The Larsen C Ice Shelf has been in the news lately because a section of it larger than Rhode Island is on the verge of breaking off. This ice shelf is the fourth largest in Antarctica. The rapid acceleration of the 300 meter deep fissure in this ice shelf is undoubtedly related to global warming. Temperatures are rising faster in Antarctica than any other place on the globe. The main concern with the loss of an ice shelf is that it acts as a dam holding back land ice and it is the melting of the land ice that will have the most dramatic effect on sea levels.

The ice shelf is named after Carl Anton Larsen who was a Norwegian ship captain that discovered the ice shelf which bears his name in 1893. He was the first person to ski in Antarctica and the first to discover fossils there indicating that Antarctica was once part of a large warmer continent.

Larsen and Shackleton had parallel and intersecting lives. Like Shackleton, Larsen's ship, the Antarctic, was crushed in the Weddell Sea ice pack in 1903, forcing him and his crew to row lifeboats to Paulet Island where he and his crew survived over the winter by eating seals and penguins before being rescued by an Argentinian ship.

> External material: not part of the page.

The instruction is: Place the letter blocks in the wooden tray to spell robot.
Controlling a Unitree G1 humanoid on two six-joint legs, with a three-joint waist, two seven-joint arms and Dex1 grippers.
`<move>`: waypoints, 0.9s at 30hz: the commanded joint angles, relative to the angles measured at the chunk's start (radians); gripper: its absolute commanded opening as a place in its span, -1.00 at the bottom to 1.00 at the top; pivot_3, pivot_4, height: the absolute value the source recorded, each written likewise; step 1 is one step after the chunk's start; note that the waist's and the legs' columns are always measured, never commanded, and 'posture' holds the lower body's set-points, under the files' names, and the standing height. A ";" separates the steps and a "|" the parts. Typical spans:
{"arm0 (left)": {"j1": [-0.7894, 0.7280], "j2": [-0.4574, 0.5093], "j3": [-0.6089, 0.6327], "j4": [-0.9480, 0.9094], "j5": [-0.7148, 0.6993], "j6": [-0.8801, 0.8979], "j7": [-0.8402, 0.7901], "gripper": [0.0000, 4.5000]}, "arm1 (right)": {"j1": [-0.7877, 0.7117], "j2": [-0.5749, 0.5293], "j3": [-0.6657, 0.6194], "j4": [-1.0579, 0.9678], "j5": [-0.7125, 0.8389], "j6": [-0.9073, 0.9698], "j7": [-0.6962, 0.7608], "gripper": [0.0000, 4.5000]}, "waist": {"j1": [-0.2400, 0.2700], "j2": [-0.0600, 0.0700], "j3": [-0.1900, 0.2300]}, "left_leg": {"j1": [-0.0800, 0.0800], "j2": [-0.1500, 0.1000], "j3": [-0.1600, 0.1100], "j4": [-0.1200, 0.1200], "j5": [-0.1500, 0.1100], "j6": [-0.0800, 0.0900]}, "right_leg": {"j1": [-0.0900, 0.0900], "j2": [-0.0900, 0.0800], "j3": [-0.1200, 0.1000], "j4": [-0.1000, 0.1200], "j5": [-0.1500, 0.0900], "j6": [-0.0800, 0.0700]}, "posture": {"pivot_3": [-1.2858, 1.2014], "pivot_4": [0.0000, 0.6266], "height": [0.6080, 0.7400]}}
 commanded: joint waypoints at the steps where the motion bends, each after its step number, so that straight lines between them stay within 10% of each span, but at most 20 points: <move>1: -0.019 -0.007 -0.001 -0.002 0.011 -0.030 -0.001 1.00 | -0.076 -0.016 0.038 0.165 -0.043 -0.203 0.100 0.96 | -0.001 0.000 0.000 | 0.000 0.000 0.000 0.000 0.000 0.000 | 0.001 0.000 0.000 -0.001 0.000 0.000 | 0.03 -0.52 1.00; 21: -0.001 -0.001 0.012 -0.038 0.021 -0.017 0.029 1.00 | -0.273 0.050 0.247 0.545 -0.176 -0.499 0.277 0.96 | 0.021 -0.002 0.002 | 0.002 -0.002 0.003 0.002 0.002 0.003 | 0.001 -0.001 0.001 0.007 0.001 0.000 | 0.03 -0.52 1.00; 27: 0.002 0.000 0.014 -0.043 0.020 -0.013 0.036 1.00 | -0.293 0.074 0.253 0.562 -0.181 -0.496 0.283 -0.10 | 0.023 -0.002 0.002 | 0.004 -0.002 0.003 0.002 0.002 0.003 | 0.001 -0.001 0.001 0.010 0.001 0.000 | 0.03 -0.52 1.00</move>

Larsen founded Grytviken, the whaling station on South Georgia Island, where Shackleton ended up after his heroic 800 mile journey from Elephant Island by lifeboat and foot. Shackleton and his men most likely would have died if they had not been able to reach this nearest outpost of civilization. Shackleton and the whalers made several attempts to sail to Elephant Island to rescue the bulk of his crew, but kept having to turn back because of storms and the impenetrable icepack. Three months later they finally succeeded.

Larsen championed the building of a Norwegian Lutheran Church in 1913 that remains in use to this day. It is the same church where the funeral services were held for Shackleton when he died in 1922. Shackleton was buried on South Georgia Island. Larsen died two years later while whaling in the Ross Sea.